Influence of prior local treatment with antibody/antiserum against various cytokines on nociceptive behaviour induced by formalin injection into the upper lip of rats. (a, b) Total rubbing time induced by 50 μl of 2.5% formalin during the first 3 min (0–3 min; phase I) and between 12 and 30 min (phase II) following its injection, respectively. Rats received either antibody against TNFα, or antisera against IL-1β, IL-6 or IL-8 (each diluted 1 : 5 in saline), and control animals were given the corresponding vehicle (nonimmune serum, NIS or saline, S; closed bars), 1 h beforehand. Note that all animals received formalin injection.
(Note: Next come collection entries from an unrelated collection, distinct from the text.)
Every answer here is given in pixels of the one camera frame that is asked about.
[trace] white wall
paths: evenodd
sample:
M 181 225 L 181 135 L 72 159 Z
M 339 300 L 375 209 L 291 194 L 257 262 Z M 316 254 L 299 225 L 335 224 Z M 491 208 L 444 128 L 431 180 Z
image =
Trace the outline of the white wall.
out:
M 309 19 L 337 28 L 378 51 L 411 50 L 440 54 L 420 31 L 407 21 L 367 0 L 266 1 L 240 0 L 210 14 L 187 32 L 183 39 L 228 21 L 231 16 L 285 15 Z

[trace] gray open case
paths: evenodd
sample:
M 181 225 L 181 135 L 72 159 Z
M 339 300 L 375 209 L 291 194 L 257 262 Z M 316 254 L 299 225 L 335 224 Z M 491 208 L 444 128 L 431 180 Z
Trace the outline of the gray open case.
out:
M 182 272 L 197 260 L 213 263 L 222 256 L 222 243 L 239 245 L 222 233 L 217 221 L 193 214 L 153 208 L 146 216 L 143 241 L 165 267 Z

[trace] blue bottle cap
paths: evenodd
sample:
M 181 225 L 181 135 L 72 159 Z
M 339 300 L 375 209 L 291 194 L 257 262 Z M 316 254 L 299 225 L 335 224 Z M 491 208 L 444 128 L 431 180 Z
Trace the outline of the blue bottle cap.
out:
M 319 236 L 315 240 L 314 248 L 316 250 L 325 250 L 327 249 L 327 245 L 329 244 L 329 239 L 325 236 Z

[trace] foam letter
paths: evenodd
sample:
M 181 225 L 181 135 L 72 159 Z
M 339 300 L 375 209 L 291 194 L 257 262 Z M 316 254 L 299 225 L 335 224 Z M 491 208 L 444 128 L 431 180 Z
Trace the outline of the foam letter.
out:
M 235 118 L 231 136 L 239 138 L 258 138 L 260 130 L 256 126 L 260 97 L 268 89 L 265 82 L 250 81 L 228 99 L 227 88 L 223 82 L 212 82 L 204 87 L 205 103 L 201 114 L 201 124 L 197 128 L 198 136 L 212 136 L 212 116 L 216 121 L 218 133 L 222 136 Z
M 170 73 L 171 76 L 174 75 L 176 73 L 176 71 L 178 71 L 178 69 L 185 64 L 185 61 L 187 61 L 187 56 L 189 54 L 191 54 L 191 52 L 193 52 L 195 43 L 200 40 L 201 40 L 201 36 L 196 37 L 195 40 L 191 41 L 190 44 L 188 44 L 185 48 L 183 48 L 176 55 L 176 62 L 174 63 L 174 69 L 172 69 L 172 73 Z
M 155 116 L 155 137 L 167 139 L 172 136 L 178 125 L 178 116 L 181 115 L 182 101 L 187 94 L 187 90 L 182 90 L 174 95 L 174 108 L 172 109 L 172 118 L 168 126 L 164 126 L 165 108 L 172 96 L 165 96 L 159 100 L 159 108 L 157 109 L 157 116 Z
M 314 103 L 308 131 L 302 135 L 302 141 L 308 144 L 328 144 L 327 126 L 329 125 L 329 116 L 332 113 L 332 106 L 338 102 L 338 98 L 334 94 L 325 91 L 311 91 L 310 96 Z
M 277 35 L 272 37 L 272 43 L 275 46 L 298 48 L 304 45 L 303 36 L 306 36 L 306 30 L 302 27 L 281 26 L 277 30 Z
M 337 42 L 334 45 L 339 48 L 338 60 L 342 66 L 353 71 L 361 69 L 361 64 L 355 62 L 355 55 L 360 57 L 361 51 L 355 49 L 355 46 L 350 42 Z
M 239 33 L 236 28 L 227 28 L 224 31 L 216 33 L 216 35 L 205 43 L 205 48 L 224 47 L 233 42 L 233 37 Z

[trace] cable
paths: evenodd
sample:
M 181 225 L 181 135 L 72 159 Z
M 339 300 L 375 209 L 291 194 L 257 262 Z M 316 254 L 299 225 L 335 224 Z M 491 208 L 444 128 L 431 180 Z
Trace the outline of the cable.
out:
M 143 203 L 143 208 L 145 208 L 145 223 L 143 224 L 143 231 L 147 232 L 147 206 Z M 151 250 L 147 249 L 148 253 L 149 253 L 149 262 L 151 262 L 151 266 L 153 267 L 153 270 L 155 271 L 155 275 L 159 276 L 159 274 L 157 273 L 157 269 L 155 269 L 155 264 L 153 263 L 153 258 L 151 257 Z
Each value represents the mean±s.e.m. recorded from six animals. Asterisks denote P<0.05 relative to the corresponding NIS- or saline-injected control value (ANOVA followed by Bonferroni's test).

Figure 5

Influence of sympathetic activation or blockade on nociceptive behaviour induced by formalin injection into the upper lip of rats. Upper and lower panels show total rubbing time induced by formalin during the first 3 min (0–3 min; phase I) and between 12 and 30 min (phase II) following its injection, respectively. Rats received either (a) the noradrenaline releasing drug tyramine (Tyr, 200 μg lip⁻¹, 2 h beforehand), (b) daily injections of the sympathetic postganglionic neurone-blocking agent guanethidine (Gua, 30 mg kg⁻¹ day⁻¹, s.c.) for 3 days or (c) the β1-adrenoceptor antagonist atenolol (6.25, 25 and 100 μg lip⁻¹, 30 min before), or vehicle alone (saline, S; closed bars). Note that all animals received a 50 μl injection of formalin, either at 0.63% in (a) or at 2.5% in (b) and (c), and also that a group of Tyr-treated rats in (b) was treated first with Gua. Each value represents the mean±s.e.m. recorded from six to 10 animals. Asterisks denote P<0.05 relative to the corresponding saline-injected control value (ANOVA followed by Bonferroni's test).

Figure 6

Influence of PGE₂ and selective COX-2 inhibition with celecoxib on nociceptive behaviour induced by formalin injection into the upper lip of rats. Upper and lower panels show total rubbing time induced by formalin during the first 3 min (0–3 min; phase I) and between 12 and 30 min (phase II) following injection, respectively. Rats received either (a) PGE₂ (100 ng lip⁻¹, 3 h before), (b) systemic celecoxib (0.3, 1 or 3 mg kg⁻¹, i.p., 30 min before) or (c) local celecoxib (12.5, 50 or 200 μg kg⁻¹, 30 min before), or the corresponding vehicle (Veh; closed bars). Note that all animals received a 50 μl injection of formalin, either at 0.63% in (a) or at 2.5% in (b) and (c). Each value represents the mean±s.e.m. recorded from six animals. Asterisks denote P<0.05 relative to the corresponding saline-injected control value (ANOVA followed by Bonferroni's test).